Heimspiel - Aus der Tiefe des Viertels

Eine Produktion der GWA St. Pauli

Angefangen mit der „Pauli Passion“ (1. Hamburger Stadtteilkulturpreis) war „Heimspiel“ das zweite große Theaterprojekt.

Der Produktionszeitraum für das Theaterprojekt HEIMSPIEL erstreckte sich von Oktober 2005 bis Juni 2006. Die Idee zum Theaterprojekt Heimspiel – Aus der Tiefe des Viertels entstand, als die Vorbereitungen für die WM in Deutschland auf Hochtouren lief.

Das Projekt war eine Kooperation zwischen GWA / Kölibri als außerschulischem Bildungsträger und der Ganztagsschule St.Pauli.
Ein wichtiges Merkmal unserer Theaterprojekte ist, die Arbeit mit einem professionellen Team, was ein sehenswertes, qualitativ hochwertiges Ergebnis ermöglicht.
Das künstlerische Team bestand aus der Regisseurin Christiane Richers (Inszenierung), Tuncay Akcay (Regieassistenz) und Heike Halenga (Kostüme).
Als Schirmherrn konnten wir Corny Littmann gewinnen, sozusagen als Bindeglied zwischen Theater und Fußball.

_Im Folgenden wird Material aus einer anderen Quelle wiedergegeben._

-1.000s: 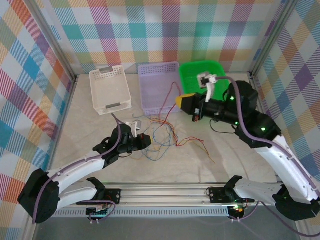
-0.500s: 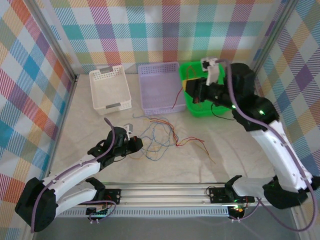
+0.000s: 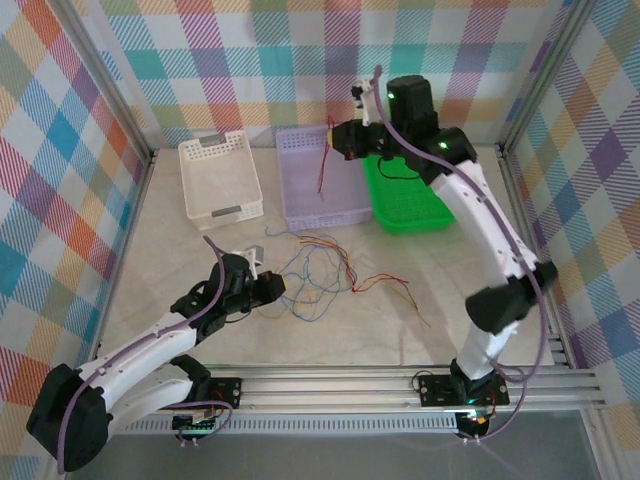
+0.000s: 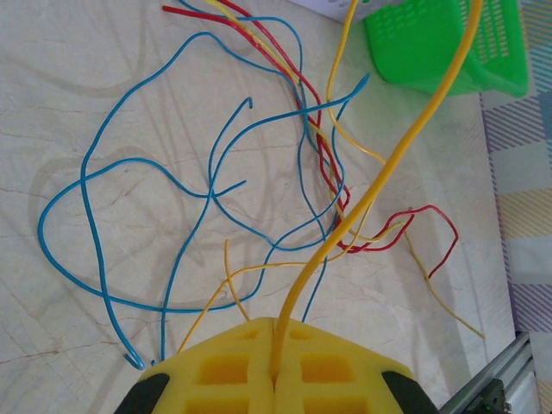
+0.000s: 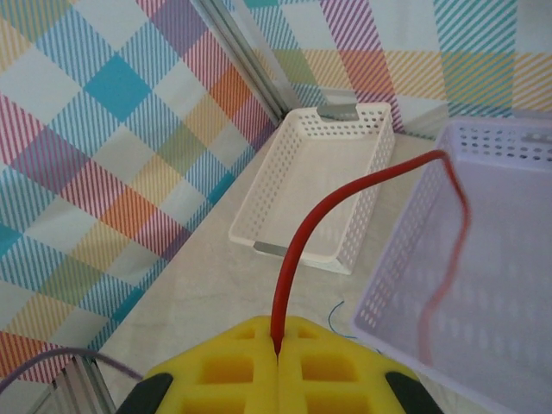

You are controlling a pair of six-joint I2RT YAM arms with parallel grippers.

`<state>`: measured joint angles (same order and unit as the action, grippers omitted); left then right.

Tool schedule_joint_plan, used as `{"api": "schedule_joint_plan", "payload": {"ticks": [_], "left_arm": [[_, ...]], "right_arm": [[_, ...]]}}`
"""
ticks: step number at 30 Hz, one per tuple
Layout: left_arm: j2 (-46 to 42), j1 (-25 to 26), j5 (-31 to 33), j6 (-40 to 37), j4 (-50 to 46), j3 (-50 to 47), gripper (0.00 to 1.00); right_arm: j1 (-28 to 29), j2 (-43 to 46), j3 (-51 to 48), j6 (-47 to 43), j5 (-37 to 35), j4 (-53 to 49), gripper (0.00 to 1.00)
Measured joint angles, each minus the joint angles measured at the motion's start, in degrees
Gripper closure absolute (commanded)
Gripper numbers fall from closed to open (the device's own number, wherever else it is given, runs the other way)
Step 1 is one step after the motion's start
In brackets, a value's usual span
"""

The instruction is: Untangle the cables

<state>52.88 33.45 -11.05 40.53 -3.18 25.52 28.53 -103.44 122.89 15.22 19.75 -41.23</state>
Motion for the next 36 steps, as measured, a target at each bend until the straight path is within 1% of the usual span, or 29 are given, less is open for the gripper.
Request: {"api": "schedule_joint_plan", "payload": {"ticks": [4,7,10,18,23,27,28,32,34,36], "left_arm": [[-1.46,0.00,-0.02,0.46,-0.44,0.00,1.00],[-2.45,0.00,-0.07,0.66,-1.53,-0.02,1.00],[-3.39,0.00,-0.26,0.68,-2.21,-0.02,1.00],[-5.55,0.00,-0.39,1.51,-2.99,-0.33,1.00],[-5.88,0.00,-0.42,1.75,-3.30,-0.33,1.00],[-5.88,0.00,-0.42,1.97,-3.41,-0.35,1.00],[-5.88,0.00,-0.42,2.03,-3.41,-0.35,1.00],[-6.21,0.00,-0.42,2.12,-4.24,-0.37,1.00],[-6.47,0.00,-0.42,2.12,-4.46,-0.37,1.00],[-6.75,0.04,-0.42,2.12,-4.66,-0.37,1.00]], "right_arm": [[-0.76,-12.28,10.36,-0.17,2.29,-2.58,1.00],[-1.40,-22.91,21.57,-0.24,3.04,-5.60,1.00],[-2.51,-29.92,27.98,0.83,3.65,-7.15,1.00],[-6.51,-38.25,29.38,4.07,3.67,-10.32,0.99],[-6.64,-39.74,28.74,5.14,3.63,-11.98,0.96],[-6.34,-39.76,28.70,5.38,3.50,-12.52,0.89],[-6.34,-39.76,28.70,5.40,3.50,-12.72,0.86],[-6.21,-39.76,28.70,5.57,3.41,-13.46,0.71],[-6.05,-39.76,28.70,5.44,3.26,-13.73,0.58],[-6.01,-39.76,28.70,5.42,3.08,-13.86,0.47]]}}
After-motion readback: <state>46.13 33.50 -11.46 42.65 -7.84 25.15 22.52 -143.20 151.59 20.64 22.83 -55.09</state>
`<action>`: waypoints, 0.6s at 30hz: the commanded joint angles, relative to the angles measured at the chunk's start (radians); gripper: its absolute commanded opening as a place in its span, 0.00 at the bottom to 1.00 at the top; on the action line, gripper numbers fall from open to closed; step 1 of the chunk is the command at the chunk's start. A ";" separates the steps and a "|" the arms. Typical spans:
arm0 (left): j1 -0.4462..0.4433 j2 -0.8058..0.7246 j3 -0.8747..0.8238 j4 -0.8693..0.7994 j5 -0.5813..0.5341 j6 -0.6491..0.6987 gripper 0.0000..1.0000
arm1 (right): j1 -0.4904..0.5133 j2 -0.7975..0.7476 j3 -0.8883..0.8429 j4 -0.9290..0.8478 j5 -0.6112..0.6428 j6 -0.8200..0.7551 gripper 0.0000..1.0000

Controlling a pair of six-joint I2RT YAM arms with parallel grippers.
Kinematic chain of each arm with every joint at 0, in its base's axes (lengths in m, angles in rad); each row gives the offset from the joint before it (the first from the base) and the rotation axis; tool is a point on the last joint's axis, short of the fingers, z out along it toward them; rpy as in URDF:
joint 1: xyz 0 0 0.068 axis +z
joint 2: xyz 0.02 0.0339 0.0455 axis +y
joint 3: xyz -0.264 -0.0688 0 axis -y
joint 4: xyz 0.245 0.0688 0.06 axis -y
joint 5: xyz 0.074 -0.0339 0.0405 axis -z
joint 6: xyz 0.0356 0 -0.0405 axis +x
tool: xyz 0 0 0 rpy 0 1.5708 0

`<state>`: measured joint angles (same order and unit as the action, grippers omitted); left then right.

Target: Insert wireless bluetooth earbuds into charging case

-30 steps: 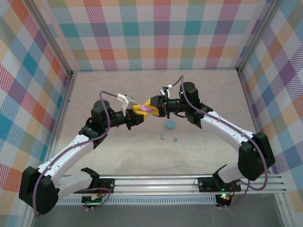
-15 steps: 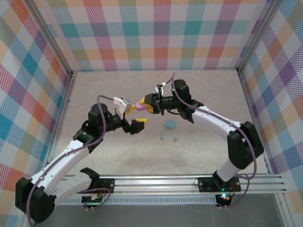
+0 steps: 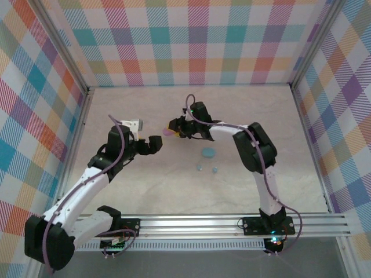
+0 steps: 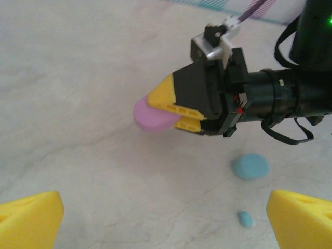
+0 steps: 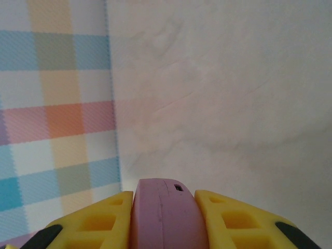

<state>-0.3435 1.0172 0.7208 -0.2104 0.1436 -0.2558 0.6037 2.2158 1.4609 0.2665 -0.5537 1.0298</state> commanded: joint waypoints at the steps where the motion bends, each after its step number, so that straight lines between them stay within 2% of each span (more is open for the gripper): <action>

Mit diesem interkulturellen, generationsübergreifenden Kooperationsprojekt gelang es uns, Kindern, Jugendlichen und Erwachsenen in einem der ärmsten Stadtteile Hamburgs die Möglichkeit zu geben, miteinander ihre Stärken und Potenziale zu entdecken, zu entwickeln und zu zeigen.

Ab Juni 2005 fanden in der Schule monatlich Koordinationstreffen mit dem Schulleiter, dem Kulturbeauftragten und den interessierten LehrerInnen statt.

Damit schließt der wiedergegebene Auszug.